State Democratic Party Must Remake Itself
The morning of Nov. 7 was bittersweet for North Carolina Democrats.
Even though the president narrowly lost this state, Democrats could look forward to a second term knowing that their relentless efforts on his behalf kept the Romney campaign from diverting resources elsewhere until the very end. Democrats managed to retain most of the Council of State in the face of a red tide election fueled by millions of dollars of outside money.
But the hard reality is that for the first time in more than a century Democrats are facing a Republican governor with super-majorities in both houses of the state legislature. The NCDP faces daunting challenges for the foreseeable future.
Much of this was unavoidable.
The recession hit North Carolina particularly hard. Few governors faced more difficult circumstances than Beverly Perdue in 2008. Our unemployment spiked well above the national average after the financial crisis. The weakened economy led to weaker revenues for the state, which necessitated public sector layoffs that exacerbated the high unemployment rate.
The GOP rode the state's frustration with the slow recovery to win both houses in the state legislature in 2010, a census year. That meant that not only did they have the power to foil a Democratic governor, but they also could redraw congressional districts to their advantage for the next 10 years - and they did so with a vengeance.
Add to that mix $14.3 million in outside money spent on state-level races, with a 2-1 ratio in favor of Republicans, and the outcome of the elections was inevitable.
Still, if Democrats are to regain their relevance in North Carolina, they must acknowledge their complicity in the circumstances that overwhelmed them. A series of scandals over the past several years have diminished the stature of the party.
The "pay for play conviction" of former N.C. House Speaker Jim Black; the sordid affair of former presidential candidate and favorite son John Edwards; the malfeasance of former Gov. Mike Easley; and current state Democratic Party Chairman David Parker's unfathomable mishandling of sexual harassment claims against a former state party executive director - all combined to make a mockery of the once-proud party of Terry Sanford and Jim Hunt.
Worse, the party was weakened when the constituencies that those men fought so hard for - teachers, state universities, minorities, working class and marginalized North Carolinians - were already vulnerable to an unsympathetic General Assembly.

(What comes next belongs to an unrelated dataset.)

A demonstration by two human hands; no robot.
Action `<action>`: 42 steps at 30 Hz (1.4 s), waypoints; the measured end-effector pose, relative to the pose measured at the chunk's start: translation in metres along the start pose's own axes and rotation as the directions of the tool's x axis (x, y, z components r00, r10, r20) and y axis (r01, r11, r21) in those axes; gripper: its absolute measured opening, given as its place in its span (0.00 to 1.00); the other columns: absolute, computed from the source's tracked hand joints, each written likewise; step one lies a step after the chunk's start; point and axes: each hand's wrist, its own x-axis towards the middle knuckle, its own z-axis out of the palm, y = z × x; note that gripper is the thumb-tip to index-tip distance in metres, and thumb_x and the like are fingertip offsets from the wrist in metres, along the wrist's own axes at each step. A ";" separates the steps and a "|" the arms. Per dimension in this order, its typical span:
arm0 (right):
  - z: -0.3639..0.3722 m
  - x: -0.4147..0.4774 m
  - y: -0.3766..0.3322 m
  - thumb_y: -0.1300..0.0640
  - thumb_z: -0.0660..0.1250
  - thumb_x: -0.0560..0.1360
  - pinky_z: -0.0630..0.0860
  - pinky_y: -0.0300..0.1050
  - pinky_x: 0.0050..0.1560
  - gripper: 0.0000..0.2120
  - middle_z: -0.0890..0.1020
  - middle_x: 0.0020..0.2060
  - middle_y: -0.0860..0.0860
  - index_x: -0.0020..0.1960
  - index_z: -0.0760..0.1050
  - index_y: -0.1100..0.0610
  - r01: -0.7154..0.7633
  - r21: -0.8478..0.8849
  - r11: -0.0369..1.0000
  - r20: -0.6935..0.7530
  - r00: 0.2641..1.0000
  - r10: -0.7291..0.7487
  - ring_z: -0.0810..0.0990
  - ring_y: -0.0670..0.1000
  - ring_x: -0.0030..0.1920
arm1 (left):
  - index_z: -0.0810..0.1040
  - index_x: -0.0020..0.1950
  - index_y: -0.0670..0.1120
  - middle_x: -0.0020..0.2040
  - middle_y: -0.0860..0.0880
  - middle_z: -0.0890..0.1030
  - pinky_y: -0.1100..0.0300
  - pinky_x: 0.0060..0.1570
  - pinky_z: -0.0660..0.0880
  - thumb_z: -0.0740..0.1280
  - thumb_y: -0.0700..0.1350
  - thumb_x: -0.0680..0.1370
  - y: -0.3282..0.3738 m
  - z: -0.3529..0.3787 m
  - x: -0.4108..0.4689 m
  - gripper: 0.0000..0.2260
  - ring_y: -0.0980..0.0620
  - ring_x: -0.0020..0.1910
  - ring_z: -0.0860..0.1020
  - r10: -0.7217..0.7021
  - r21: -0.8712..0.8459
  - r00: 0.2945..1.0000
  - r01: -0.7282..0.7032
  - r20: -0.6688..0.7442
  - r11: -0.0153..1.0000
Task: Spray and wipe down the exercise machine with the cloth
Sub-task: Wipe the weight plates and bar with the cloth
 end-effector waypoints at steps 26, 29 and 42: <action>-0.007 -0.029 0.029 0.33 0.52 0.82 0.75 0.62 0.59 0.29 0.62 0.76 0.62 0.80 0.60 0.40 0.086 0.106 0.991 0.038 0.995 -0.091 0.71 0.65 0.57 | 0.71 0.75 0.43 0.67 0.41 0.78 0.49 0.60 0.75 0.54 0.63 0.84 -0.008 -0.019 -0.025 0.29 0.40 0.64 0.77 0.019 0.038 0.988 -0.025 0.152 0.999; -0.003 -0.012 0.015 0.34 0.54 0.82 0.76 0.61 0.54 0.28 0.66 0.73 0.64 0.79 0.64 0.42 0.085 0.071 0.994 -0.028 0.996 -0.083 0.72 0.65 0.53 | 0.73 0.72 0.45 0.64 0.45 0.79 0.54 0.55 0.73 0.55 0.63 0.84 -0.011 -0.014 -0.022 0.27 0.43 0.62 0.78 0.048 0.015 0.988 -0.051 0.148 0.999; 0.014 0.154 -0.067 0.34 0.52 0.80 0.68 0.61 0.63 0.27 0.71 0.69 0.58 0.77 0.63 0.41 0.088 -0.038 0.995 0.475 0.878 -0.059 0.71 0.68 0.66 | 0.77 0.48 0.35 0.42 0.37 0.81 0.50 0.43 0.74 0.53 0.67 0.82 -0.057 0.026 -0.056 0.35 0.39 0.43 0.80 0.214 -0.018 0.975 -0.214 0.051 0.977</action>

Last Saturday night, the Rev. Dr. William Barber II, president of the North Carolina NAACP, spoke passionately at the gala for Equality NC about the need to create a fusion between African-Americans, educators, labor, LGBT North Carolinians, Latinos and progressive whites to stand as one for the interests of minority, marginalized, middle class and working class North Carolinians.
In order to do that, the state party needs a fresh start. It needs to clean house and acknowledge and learn from its mistakes. It must communicate better, especially to middle- and working-class whites, the fact that wealth accumulates vastly more readily than it trickles down. It must do a better job of seeking and developing new leadership and supporting its candidates on every level. Finally, it must be better connected and more responsive to the needs of county parties.
The good news is that there is significant talent available. The "ground game" of the Obama campaign - the heavy reliance on volunteers knocking on doors, making calls and entering data - revealed a wealth of individuals with the drive and the inclination to be involved in renewing our state's fortunes. And there are young stars like Anthony Foxx, Tricia Cotham and Cal Cunningham with bright futures to build upon.
This should be a time for introspection for the NCDP - a time to reflect upon what it did wrong, what it did well, and what it can do better. It should be a time of preparing for the hard work of rebuilding a party worthy of the challenges facing North Carolinians.